Before we go further, let me lay some ground rules that we’ll try to follow.
Project: to make and try as many different types of “Manhattan” cocktails as possible. Let’s see how good or bad they are.
- If making at home, there’s not many rules. Just make, drink, enjoy (or throw down the drain)
- If having out, default to the menu selection (i.e. if a Manhattan is listed as a cocktail menu item, give it a shot, drink and report)
- If having out and it is not a menu item then order …
- simply ask for a Manhattan and see what comes back
- if pressed on spirit leave it to the bartender/mixologist; if pressed further ask for rye and if not rye ask for bourbon of choice
- if asked as to style (up or on the rocks) same as above, leave it to discretion or else specify that it be served up
4. If it is being made at home by another home mixologist, then same rules as ordering out apply
The Manhattan Cocktail – The Speakista’s House Recipe
- 2 ¼ oz rye whiskey (Rittenhouse Rye, bonded)
- ¾ oz sweet vermouth (Carpano Antica)
- 2-3 dashes of bitters (Peychauds is standard for me *)
Garnish: 1 cherry (Luxardo cherries are a must)

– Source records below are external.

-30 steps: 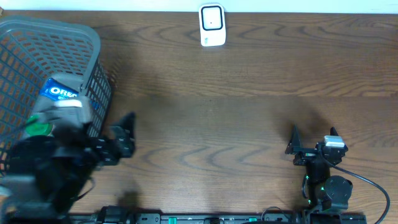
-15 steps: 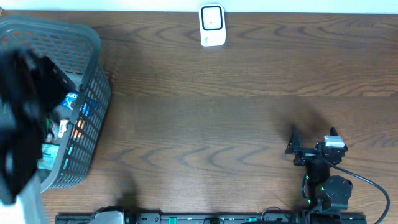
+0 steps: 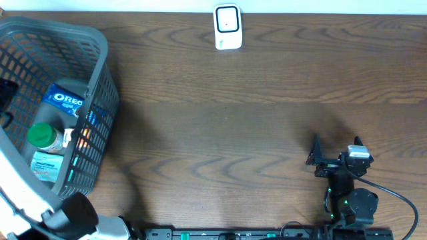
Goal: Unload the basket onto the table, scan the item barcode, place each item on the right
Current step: 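Reach the left gripper into the basket and grasp the green-capped jar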
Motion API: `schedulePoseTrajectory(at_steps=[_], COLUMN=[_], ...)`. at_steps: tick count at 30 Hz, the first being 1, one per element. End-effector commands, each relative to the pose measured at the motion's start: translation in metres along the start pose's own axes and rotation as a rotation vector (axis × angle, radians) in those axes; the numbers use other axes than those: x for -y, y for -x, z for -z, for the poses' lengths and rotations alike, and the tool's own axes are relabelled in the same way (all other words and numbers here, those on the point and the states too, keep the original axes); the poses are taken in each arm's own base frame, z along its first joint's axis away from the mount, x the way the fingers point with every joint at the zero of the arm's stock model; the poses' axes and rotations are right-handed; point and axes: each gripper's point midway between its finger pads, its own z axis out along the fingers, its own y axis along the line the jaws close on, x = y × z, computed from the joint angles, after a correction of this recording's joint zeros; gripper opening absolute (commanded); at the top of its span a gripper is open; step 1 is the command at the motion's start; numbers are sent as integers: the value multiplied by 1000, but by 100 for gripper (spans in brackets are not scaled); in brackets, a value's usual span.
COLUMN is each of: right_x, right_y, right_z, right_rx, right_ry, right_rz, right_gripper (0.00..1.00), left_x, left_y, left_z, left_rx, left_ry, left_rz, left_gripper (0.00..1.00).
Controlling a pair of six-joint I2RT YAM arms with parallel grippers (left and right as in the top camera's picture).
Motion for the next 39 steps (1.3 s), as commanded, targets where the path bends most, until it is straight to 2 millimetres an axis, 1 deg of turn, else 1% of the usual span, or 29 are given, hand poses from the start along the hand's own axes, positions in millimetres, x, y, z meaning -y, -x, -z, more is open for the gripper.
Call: schedulePoseTrajectory(at_steps=[1,3,6,8,9,15,16,20,23,28,30,34,36,39], right_x=[1,1,1,1,1,1,1,1,1,1,1,1,1,1], right_y=[0,0,0,0,0,0,0,0,0,0,0,0,0,0], right_z=[0,0,0,0,0,0,0,0,0,0,0,0,0,0], right_rx=[0,0,0,0,0,0,0,0,0,0,0,0,0,0], right_ry=[-2,-2,-2,-2,-2,-2,-2,-2,-2,-2,-2,-2,-2,-2], right_rz=[15,15,15,15,15,15,15,15,15,15,15,15,15,15], right_gripper=[99,99,99,99,99,99,99,99,99,99,99,99,99,99], left_x=[16,27,35,35,36,37,38,39,34,21,19,22,26,27], left_y=[-15,-22,-31,-36,-42,-60,-65,-72,-74,-69,-69,-76,-81,-90], left_z=[-40,-56,-79,-91,-105,-143,-153,-173,-189,-205,-210,-220,-227,-240], left_rx=[-112,-141,-160,-166,-176,-191,-190,-179,-170,-160,-164,-191,-217,-252], left_ry=[12,-20,-24,-15,-6,7,5,-3,-1,7,11,11,0,15], left_rz=[-36,-57,-58,-60,-61,-61,-74,-91,-68,-17,-16,-21,-34,-43], left_gripper=[98,98,98,98,98,98,98,98,98,98,98,98,98,98])
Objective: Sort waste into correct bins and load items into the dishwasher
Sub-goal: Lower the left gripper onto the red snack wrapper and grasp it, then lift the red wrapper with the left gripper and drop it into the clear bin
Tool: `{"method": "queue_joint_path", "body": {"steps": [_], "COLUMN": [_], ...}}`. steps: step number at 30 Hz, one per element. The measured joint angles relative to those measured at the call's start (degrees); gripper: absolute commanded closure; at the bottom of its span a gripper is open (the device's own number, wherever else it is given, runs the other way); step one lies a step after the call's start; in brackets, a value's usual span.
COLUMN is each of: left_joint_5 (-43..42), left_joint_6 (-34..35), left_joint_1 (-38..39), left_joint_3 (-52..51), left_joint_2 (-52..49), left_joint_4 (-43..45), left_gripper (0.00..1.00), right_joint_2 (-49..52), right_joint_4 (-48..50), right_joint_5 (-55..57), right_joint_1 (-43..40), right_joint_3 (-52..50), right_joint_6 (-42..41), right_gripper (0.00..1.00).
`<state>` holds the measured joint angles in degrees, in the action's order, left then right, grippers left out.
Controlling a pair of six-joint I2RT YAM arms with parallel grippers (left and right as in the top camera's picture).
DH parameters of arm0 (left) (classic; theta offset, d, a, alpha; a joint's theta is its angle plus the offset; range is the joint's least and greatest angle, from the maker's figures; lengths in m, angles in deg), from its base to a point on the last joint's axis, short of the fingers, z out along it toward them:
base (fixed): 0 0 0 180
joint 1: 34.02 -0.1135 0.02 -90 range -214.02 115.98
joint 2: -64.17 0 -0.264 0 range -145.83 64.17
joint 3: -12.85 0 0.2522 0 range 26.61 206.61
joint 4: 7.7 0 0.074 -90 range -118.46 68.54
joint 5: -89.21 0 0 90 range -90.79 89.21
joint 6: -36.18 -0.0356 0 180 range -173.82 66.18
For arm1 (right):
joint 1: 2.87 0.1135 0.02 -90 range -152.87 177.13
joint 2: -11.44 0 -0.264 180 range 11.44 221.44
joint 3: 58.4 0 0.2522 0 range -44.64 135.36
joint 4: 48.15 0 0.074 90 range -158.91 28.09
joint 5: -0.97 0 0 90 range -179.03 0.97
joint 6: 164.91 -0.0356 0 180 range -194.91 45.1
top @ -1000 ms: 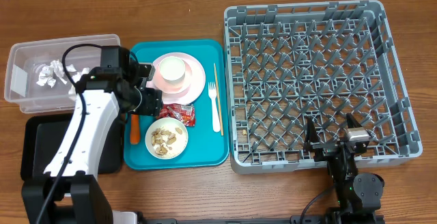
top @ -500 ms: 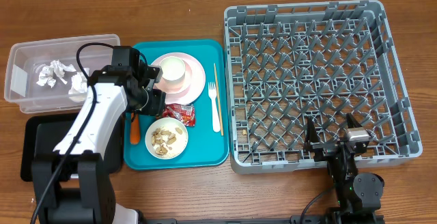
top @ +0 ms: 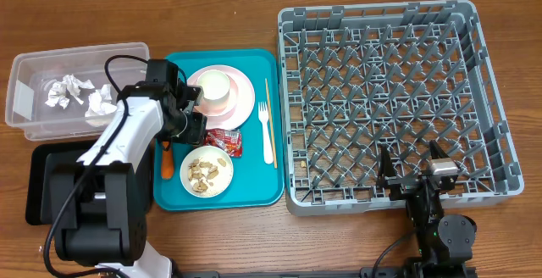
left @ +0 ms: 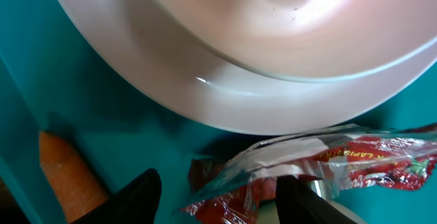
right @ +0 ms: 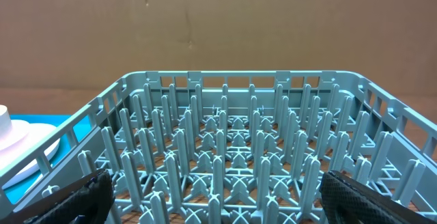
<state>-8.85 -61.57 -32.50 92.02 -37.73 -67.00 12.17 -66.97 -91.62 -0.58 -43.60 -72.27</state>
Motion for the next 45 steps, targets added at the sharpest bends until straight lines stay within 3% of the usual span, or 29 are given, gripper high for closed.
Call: {"method": "queue_joint_path", "body": {"steps": [4, 7, 12, 28, 39, 45], "left_joint_5": [0.17, 0.20, 0.22, 0.22, 0.52, 6.05], "left_joint_6": [0.00, -0.07, -0.31, -0.37, -0.35, 3.37], "left_joint_1": [0.00, 0.00, 0.00, 0.00, 0.00, -0.94], "left_joint_3": [0.00, 0.00, 0.00, 1.95, 21.35, 30.93], "left_joint_2": [-0.35, -0.48, -0.50, -0.66, -0.92, -0.92], "left_joint_4": [0.13, 0.17, 0.17, -4.00, -19.47, -26.91], "left_gripper": [0.52, 0.60, 0.96, 0.96, 0.96, 0.96], "right_joint_2": [0.00, 0.00, 0.00, 0.00, 0.00, 0.00], "right_joint_4": [-0.02, -0.04, -0.02, -0.04, 0.00, -0.02], "right_joint_5": [0.00, 0.00, 0.00, 0.00, 0.00, 0.02], "right_joint_1": [0.00, 0.00, 0.00, 0.00, 0.00, 0.00], "right_joint_3": [0.00, 0.00, 0.00, 0.00, 0.00, 0.00], "right_joint_6": [0.02, 0.00, 0.02, 0.00, 0.02, -0.02], "right_gripper": [0.00, 0.00, 0.00, 0.00, 0.00, 0.00]}}
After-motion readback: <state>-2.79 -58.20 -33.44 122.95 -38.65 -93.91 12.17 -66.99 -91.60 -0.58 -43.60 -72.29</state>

*Note: I also like to use two drops of Fees Old Fashion Aromatic Bitters in place of the Peychauds when using this particular rye as I find it compliments the taste nicely.
Stir ingredients well in a mixing glass with cracked ice for about 20 seconds until the glass is cold to the touch. Strain into a cocktail glass or coup and add the cherry.
WOW! Now that I’m done patting myself on the back I must say this tastes great. As with all well made cocktails, the proper proportions of the ingredients is key. Standard recipes call for 2 ounces of the spirit against 1 ounce of the vermouth but I find a slight tick up on the rye and slight down tick on the vermouth to work quite well. They rye clearly forms the structure in this drink. While somewhat ubiquitous I like to use Rittenhouse as its peppery and subtle woody/charred taste provides great structure to the drink. It is also quite accessible in NYC in terms of availability at a reasonable price. This version is not as overtly sweet as many Manhattan’s often seem due in large part to the more floral aromatic taste that is the Carpano Antica vermouth. As Paul noted in this post from a while back, the use of bitters in this cocktail is not a foregone conclusion. I like using Peychauds as it adds an interesting, subtle sorta “hey, there’s something else there” type of twist in the background that isn’t essentially just about tasting something “bitter”.
The Manhattan Cocktail – Bar Artisanal’s Version
Where made: Bar Artisanal, a bar and restaurant in Manhattan’s Tribeca neighborhood
Why this place: post work adult beverage consumption with colleagues
The ask: employed the project’s rules upon sitting down and asked for a Manhattan. Our server, who happened to be the manager filling in for the waitress, asked me if I wanted bourbon or rye (well done); response was for rye and was told they only had Sazerac rye (I assumed the 6 year). Was not asked how I wanted it served (i.e. up or on the rocks).
Well, how was it: actually, not too bad. It came in a standard martini glass served up with no garnish. The drink appeared to have been stirred as the tell-tale signs of a drink being shaken, shards of ice floating on the surface and a ring of tiny bubbles lining the rim of the drink, were not present. The taste was somewhat on the sweeter side, which was expected. I find that most restaurants or bars in the city that are not “cocktail focused” tend to serve a sweeter tasting version of the Manhattan. I didn’t ask what sweet vermouth was used but by the taste it clearly wasn’t my go-to Carpano Antica brand. The Sazerac rye was a nice base but some what muted behind the sweetness of the vermouth.
*Note: I was unable to take a picture of the drink sampled.
Overall: Good job Bar Artisnal – the server knew enough to ask if I preferred rye or bourbon (without defaulting to bourbon) and without prompting served it up versus on the rocks. Other then being a little on the sweet side, it was a well made/well drank effort.